[Problem to solve] For the word "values", state how many lines below contain it. Give no other text.

[Materials provided]
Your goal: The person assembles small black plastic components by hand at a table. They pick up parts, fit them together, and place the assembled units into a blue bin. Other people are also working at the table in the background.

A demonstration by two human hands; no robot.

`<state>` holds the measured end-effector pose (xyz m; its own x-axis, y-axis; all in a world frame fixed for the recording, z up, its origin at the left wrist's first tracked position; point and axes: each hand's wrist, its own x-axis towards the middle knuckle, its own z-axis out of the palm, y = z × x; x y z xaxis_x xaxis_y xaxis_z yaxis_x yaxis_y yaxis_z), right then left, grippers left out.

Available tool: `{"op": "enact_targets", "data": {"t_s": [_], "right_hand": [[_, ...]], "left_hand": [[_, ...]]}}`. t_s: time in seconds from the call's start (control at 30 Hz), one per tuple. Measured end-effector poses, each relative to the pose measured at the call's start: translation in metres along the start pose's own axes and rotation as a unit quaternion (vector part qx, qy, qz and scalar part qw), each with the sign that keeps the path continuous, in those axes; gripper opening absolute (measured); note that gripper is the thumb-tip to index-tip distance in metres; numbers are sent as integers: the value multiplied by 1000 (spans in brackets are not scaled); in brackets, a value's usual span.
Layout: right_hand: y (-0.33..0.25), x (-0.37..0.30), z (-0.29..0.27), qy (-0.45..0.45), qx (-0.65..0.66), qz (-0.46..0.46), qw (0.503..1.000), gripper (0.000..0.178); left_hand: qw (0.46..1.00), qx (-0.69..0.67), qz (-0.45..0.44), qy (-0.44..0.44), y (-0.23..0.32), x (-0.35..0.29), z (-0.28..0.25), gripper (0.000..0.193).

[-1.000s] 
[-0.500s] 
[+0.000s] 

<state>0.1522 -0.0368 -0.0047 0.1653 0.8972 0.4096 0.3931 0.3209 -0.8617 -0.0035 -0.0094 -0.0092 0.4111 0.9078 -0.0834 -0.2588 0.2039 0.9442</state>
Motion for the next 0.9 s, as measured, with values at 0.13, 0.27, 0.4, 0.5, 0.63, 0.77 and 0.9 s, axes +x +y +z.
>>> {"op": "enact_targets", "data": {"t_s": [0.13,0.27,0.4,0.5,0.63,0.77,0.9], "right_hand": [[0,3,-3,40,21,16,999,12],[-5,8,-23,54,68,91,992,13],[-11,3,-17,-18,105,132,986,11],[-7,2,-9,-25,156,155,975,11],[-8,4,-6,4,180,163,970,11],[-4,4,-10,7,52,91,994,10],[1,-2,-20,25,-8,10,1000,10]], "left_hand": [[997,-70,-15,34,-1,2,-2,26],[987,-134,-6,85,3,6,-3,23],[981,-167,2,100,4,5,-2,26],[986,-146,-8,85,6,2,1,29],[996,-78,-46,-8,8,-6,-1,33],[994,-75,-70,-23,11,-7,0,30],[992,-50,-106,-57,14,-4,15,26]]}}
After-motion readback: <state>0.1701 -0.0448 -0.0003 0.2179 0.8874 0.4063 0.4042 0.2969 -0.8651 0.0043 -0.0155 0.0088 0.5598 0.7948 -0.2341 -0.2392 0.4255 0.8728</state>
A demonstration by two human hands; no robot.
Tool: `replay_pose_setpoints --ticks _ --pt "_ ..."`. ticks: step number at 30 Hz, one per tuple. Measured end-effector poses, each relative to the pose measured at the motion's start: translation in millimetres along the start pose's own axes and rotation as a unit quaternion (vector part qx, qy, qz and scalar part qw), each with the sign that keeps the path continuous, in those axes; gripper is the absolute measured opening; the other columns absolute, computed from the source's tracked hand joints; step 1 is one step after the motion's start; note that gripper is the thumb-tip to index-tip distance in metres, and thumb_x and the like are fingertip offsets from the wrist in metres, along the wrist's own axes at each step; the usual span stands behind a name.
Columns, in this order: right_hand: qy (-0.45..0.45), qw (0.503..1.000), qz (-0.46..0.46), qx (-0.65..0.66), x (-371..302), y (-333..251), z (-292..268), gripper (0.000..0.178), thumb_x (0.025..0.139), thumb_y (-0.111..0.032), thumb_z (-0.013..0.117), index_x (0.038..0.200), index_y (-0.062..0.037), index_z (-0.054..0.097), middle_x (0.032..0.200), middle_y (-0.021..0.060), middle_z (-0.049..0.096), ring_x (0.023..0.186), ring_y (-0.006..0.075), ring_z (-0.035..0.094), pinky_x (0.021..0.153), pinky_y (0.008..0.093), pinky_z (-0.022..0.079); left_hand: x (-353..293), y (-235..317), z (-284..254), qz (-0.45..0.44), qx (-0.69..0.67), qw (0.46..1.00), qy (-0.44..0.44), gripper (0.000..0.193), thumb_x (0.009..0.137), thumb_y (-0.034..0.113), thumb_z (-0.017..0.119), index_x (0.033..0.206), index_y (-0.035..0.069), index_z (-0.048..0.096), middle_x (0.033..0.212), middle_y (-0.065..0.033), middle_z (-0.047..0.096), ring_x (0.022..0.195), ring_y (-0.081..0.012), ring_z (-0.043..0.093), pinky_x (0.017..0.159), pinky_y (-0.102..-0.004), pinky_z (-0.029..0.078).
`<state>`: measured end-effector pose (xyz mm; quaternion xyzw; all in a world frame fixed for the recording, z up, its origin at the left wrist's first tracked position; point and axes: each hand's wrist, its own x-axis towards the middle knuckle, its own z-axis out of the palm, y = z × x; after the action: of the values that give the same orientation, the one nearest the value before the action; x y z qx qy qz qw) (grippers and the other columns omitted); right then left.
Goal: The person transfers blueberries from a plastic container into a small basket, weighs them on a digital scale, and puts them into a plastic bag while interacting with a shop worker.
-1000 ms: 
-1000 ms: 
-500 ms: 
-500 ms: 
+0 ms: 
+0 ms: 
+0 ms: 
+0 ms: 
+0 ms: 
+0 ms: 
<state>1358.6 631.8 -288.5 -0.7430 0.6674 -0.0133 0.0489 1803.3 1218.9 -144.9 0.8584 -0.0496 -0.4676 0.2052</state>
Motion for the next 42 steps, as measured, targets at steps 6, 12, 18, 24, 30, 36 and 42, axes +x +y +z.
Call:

[Answer box] 2